Parents also lie to their kids, it just not as obvious or they don’t even realize it at all. You may have thought your children not to lie, but continually saying these lies as your kids grow older, teaches them to lie as well. Here are some of the lies parents tell their children unconsciously every day.
1. “It won’t hurt, promise.”
They need to get vaccinated but are screaming, and you need to stop the tantrums so the shot can be done. However, the screaming happens because your child knows you’re not telling the truth. You also said it won’t hurt the first time they had a shot, so they know better by now. Rather than giving false hopes, let them know that it’s going to be really quick and then it’s over. Explain why they need the shot.

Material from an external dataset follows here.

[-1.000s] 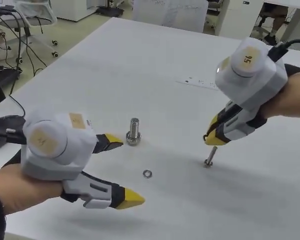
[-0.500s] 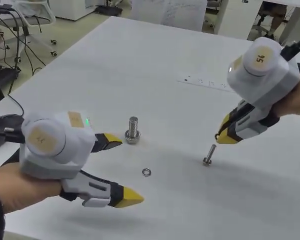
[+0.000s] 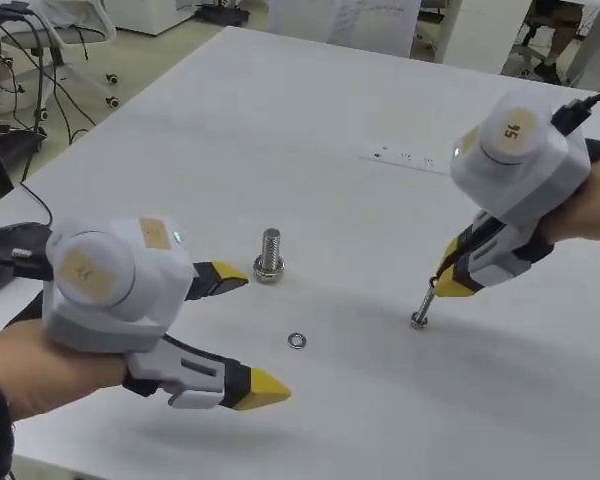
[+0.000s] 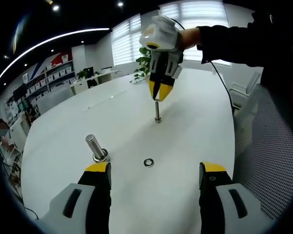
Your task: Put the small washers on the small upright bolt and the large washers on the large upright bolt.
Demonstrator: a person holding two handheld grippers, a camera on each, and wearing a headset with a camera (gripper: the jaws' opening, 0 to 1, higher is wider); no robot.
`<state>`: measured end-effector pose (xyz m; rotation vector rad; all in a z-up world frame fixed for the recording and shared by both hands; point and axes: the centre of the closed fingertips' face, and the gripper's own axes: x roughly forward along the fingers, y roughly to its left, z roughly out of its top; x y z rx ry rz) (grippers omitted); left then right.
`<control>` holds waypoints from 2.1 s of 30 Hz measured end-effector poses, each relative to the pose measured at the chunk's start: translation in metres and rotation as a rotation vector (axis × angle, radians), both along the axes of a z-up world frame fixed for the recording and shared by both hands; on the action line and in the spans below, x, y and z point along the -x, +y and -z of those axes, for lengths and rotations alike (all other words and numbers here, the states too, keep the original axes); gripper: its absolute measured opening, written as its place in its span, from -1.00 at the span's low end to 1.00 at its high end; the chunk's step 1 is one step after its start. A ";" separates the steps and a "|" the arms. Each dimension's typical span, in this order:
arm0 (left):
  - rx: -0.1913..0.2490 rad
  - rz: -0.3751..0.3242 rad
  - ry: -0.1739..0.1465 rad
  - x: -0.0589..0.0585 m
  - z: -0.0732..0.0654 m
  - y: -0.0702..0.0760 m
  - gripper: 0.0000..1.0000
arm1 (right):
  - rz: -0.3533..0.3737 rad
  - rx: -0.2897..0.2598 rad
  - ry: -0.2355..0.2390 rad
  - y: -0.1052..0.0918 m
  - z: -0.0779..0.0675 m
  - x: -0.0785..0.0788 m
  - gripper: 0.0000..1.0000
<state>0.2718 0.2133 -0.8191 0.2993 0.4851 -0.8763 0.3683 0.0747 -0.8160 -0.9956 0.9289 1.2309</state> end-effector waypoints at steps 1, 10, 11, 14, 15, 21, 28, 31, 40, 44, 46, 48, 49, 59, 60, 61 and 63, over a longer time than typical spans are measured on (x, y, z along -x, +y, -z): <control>0.001 -0.001 0.000 0.000 0.000 0.000 0.46 | -0.001 0.004 0.002 0.000 0.002 0.000 -0.73; 0.003 -0.005 0.001 0.000 0.000 0.001 0.46 | -0.003 0.011 0.016 0.001 0.006 0.003 -0.73; 0.003 -0.005 0.001 0.000 0.000 0.001 0.46 | -0.002 0.010 0.017 0.002 0.006 0.003 -0.73; 0.003 -0.006 0.001 0.000 0.000 0.002 0.46 | -0.003 0.016 0.021 0.001 0.010 0.004 -0.73; 0.003 -0.006 0.001 0.000 0.000 0.002 0.46 | -0.003 0.017 0.022 0.001 0.012 0.004 -0.73; 0.002 -0.005 0.003 0.000 0.001 0.002 0.45 | -0.007 0.027 0.027 0.002 0.021 0.004 -0.73; 0.004 -0.006 0.005 0.000 0.001 0.002 0.44 | -0.001 0.033 0.040 0.004 0.032 0.003 -0.73; 0.004 -0.005 0.007 0.000 0.001 0.002 0.44 | -0.002 0.038 0.042 0.004 0.037 0.004 -0.73; 0.002 -0.010 0.006 0.001 0.001 0.005 0.44 | 0.003 0.046 0.058 0.005 0.050 0.003 -0.73; 0.000 -0.009 0.007 0.001 0.001 0.005 0.44 | 0.005 0.040 0.056 0.007 0.050 0.003 -0.73; 0.000 -0.009 0.007 0.001 0.001 0.005 0.44 | 0.005 0.042 0.056 0.006 0.050 0.004 -0.73; -0.001 -0.010 0.007 0.001 0.001 0.006 0.44 | 0.002 0.044 0.055 0.006 0.049 0.004 -0.72; -0.001 -0.010 0.007 0.001 0.001 0.005 0.44 | 0.002 0.045 0.055 0.006 0.049 0.005 -0.72; -0.001 -0.009 0.004 -0.001 0.001 0.004 0.44 | -0.003 0.035 0.054 0.007 0.047 0.005 -0.67; 0.000 -0.009 0.004 -0.001 0.001 0.004 0.44 | -0.003 0.034 0.053 0.007 0.046 0.005 -0.66; 0.000 -0.009 0.003 -0.001 0.001 0.004 0.44 | -0.004 0.032 0.047 0.007 0.044 0.004 -0.65; -0.001 -0.009 0.003 -0.002 0.001 0.004 0.44 | -0.003 0.027 0.044 0.007 0.044 0.001 -0.64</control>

2. “You are the best singer!”
…or artist, or dancer, or anything your child might be doing awfully. Don’t bother praising if you’re not sincere. Because believe it or not, children aren’t as gullible as you think they are. They can read your body language and tone of voice—they know when you’re not completely truthful to your words. Instead of praising an end product, praise the abilities they have shown while doing the activity.
3. “Be there in a minute.”
Yes, you want to be the one to tuck your child to bed or help them do their homework, but you’re also cooking dinner and want to finish up some chore. Then, just be honest to them. Tell them you need to finish something and then you can help them. Do not say you’ll be there in a minute when you know it’s going to take longer.
4. “We don’t have the money to buy that.”
Rather than telling your child this, explain it in a way that they will understand. Tell them you are all planning to go on vacation that’s why you’re saving up and can’t buy more toys. Help your child understand that sometimes greater things involve sacrifices. Not only you’re teaching your child a valuable lesson, but you’re also saving yourself from telling a lie.
5. “Santa Claus is watching you.”
If your children are fighting and you want them to stop, give them an acceptable punishment instead of threatening them that Santa is watching and won’t give them gifts for being naughty. Punish them by taking away their electronics or banning them from the cookie jar. These punishments work just as effectively since your children know that their bad behaviour has immediate consequences.
Any lies made to anyone, no matter how big or small, can be damaging. It can damage your credibility in the eyes of your child and can damage your child’s trust in you. As a parent, you want to have an open relationship with your child, but this can greatly diminish because of trust issues due to the small lies told during the formative years.